[pct-l] A GREAT book for trail

Timothy Nye timpnye at gmail.com
Mon Mar 21 18:20:20 CDT 2011


That is great book; I read it at Blue Lakes while trail angeling in 2009
after I had to get off the trail that year.  More than one thru picked it
up.

For what it's worth, I always puzzled over the old Mountain Press guide book
geologic narratives which were way over my head as I had never taken any
geology courses.

The partial answer to this gaping hole in my knowledge, and one that
subsequently made hiking more enjoyable as I observed the passing terrain,
was a Pulitzer prize winner: "Annals of the Former World", by John McPhee.
Accessable, and with a good narrative, this book is actually a compendium of
four or five books in an anthology; with each able stand on it's own.
"Assembling California" is by itself a worthwhile read for those of you,
who, like me, have no previous background in geology; or, also, again like
me, whose formal education ended before the advances in plate tectonics and
geology led to the current state of knowledge.

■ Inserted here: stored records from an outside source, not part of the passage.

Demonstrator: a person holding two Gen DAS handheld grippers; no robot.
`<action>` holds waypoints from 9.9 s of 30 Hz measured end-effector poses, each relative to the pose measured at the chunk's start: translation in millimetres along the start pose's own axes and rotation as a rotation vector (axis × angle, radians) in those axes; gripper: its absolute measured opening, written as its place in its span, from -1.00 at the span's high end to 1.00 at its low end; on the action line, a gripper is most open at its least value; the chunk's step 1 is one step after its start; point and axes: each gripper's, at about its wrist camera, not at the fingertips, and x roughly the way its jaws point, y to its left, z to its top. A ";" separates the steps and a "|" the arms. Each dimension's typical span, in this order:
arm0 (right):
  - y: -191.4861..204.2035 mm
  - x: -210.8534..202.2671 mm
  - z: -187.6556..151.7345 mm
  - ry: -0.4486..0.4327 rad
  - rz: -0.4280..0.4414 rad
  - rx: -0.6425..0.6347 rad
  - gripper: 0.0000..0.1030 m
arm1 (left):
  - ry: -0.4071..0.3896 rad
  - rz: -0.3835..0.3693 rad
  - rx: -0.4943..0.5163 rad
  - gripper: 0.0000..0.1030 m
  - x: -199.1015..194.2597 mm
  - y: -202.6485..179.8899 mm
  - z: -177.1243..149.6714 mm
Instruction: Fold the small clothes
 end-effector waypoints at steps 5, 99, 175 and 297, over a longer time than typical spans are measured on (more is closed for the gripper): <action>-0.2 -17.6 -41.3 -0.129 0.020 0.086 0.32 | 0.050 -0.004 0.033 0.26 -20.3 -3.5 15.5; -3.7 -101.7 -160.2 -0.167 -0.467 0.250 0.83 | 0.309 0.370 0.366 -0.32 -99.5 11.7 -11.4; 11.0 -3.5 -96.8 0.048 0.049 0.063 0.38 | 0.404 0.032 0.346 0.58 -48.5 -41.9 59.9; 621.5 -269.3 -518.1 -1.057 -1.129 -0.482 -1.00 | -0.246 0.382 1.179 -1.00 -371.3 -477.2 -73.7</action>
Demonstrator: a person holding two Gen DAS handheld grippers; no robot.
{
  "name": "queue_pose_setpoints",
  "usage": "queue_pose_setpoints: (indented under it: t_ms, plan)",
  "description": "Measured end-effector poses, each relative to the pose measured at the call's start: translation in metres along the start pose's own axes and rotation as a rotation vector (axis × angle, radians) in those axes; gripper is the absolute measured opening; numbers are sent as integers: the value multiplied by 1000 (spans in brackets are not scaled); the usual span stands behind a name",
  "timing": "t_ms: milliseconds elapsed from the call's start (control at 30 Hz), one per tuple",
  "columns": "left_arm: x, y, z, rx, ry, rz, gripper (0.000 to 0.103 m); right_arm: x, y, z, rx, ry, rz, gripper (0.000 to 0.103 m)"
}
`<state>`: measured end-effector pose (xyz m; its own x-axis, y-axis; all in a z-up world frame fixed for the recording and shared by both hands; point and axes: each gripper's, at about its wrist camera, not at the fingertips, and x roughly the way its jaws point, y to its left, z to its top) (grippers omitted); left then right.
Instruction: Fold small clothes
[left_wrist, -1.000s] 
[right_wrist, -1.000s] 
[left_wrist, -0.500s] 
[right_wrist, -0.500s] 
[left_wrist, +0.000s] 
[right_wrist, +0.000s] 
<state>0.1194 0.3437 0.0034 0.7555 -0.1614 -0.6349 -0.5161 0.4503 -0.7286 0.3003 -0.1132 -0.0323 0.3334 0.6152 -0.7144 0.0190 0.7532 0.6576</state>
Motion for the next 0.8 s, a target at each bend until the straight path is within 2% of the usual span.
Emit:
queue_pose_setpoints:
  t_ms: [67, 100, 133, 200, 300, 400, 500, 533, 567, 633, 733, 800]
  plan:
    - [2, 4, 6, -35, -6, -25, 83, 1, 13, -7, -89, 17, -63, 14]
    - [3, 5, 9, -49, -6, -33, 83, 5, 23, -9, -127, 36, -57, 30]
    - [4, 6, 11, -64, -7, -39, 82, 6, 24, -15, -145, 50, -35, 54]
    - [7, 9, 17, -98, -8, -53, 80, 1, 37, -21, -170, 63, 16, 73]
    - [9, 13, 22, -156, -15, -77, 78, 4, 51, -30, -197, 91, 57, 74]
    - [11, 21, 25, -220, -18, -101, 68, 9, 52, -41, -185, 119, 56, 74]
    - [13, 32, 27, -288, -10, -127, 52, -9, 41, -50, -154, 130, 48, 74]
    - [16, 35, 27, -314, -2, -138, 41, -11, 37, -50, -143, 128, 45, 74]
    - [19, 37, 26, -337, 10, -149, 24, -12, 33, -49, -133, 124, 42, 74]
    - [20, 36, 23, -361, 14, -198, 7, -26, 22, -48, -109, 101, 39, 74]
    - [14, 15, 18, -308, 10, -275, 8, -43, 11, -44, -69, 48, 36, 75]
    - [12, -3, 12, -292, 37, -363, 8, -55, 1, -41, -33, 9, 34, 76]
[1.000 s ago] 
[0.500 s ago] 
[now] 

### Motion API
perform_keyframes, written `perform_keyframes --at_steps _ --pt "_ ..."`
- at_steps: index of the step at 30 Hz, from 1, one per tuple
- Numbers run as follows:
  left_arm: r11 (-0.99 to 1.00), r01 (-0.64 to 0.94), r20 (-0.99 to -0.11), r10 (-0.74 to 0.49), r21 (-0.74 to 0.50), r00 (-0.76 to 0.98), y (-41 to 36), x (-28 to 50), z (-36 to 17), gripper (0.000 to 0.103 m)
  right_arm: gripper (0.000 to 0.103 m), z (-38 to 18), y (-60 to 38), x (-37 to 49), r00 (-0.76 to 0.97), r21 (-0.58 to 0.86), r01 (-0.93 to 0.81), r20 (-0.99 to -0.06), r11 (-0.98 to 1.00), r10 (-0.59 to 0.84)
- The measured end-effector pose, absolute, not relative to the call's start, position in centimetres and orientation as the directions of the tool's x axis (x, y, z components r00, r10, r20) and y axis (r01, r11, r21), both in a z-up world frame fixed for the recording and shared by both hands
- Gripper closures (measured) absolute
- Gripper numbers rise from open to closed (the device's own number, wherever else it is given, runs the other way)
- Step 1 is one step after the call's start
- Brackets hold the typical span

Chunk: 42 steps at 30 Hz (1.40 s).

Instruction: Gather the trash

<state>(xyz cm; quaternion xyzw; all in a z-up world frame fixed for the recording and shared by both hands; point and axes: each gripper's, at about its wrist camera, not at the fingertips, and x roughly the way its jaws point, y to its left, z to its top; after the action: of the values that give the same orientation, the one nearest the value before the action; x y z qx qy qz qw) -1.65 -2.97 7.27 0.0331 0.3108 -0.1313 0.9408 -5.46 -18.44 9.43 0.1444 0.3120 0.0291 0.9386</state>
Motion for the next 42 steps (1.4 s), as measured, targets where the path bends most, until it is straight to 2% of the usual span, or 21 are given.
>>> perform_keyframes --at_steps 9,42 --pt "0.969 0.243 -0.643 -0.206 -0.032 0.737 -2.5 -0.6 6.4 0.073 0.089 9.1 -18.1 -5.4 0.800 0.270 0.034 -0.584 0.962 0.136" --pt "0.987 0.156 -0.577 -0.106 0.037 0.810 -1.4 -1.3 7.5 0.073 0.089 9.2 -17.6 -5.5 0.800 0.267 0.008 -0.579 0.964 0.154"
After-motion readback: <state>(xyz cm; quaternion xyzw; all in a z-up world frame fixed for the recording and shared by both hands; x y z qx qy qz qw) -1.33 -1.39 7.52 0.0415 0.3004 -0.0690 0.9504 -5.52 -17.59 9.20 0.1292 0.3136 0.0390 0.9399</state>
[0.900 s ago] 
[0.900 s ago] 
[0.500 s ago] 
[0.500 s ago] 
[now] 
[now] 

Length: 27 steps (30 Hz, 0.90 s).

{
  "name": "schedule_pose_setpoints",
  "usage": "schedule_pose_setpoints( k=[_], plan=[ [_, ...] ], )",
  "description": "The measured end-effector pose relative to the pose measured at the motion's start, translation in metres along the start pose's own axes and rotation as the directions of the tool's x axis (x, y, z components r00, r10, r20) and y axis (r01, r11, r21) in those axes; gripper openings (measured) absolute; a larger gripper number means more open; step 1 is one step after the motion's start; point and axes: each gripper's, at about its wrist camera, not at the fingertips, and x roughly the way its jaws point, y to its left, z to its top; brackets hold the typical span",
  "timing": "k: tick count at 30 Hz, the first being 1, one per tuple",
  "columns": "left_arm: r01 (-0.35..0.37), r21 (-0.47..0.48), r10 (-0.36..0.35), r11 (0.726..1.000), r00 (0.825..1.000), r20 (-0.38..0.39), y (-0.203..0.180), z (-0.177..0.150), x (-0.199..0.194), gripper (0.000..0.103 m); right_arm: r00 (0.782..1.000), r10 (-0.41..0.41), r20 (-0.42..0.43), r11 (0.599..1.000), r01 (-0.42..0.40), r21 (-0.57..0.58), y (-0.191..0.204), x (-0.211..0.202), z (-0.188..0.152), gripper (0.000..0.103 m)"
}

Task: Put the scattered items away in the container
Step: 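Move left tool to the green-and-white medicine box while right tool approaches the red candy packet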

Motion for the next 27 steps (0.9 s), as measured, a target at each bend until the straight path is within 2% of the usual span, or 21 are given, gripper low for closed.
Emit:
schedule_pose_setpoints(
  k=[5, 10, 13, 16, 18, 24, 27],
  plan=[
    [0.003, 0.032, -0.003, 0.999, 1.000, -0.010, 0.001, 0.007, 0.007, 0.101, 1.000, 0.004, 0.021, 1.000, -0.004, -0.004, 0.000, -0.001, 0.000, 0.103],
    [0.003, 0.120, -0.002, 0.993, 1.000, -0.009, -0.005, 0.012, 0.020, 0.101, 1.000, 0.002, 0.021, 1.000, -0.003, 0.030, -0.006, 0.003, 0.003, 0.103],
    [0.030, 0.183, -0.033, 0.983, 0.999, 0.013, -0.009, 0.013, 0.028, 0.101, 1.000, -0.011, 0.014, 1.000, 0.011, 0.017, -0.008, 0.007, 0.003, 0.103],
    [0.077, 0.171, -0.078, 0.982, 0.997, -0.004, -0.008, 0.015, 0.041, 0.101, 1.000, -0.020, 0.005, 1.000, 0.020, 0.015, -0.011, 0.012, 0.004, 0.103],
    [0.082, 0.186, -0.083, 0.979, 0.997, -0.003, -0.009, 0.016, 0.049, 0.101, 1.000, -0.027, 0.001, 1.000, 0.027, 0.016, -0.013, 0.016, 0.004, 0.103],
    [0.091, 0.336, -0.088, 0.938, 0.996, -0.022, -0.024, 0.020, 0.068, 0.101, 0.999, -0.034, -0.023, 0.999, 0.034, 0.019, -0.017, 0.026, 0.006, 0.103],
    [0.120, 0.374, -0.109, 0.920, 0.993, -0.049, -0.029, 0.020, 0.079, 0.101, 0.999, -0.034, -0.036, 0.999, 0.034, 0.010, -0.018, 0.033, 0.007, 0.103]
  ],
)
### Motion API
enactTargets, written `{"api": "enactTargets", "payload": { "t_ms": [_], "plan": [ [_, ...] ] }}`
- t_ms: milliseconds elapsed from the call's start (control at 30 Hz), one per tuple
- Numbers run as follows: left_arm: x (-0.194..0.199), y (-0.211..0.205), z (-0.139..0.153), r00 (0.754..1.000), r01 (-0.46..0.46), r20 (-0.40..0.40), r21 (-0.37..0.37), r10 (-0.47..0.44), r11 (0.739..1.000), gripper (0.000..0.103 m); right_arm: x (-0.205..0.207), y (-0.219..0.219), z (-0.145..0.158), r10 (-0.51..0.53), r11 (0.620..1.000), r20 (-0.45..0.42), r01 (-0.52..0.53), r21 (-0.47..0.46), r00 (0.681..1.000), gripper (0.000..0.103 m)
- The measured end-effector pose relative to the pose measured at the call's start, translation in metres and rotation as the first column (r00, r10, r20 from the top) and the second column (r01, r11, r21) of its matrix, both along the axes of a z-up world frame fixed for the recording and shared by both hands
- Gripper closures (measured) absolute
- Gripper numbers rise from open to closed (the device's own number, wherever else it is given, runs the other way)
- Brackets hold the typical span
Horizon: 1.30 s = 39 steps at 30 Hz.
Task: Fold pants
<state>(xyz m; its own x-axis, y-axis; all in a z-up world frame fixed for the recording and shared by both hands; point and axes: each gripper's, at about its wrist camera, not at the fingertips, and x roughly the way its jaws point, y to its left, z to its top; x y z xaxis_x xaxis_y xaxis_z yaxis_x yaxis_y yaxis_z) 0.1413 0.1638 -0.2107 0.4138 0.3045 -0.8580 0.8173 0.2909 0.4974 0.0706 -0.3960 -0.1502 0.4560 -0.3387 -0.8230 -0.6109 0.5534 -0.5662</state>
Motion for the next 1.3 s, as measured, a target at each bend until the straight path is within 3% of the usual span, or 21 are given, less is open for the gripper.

Last year I found myself hiking though the part of the Franciscan Melange
that the trail traverses in the Trinitys and recognising the dark blocks of
manganese that had previously underlain the ancient sea floor and serpentine
that represents the effects of heat and pressure that metamorphosed the sea
floor in the presence of salt water into the California state rock.  Other
items of interest include  the way gold and other depositions of precious
metals form, and, well, I could go on and on.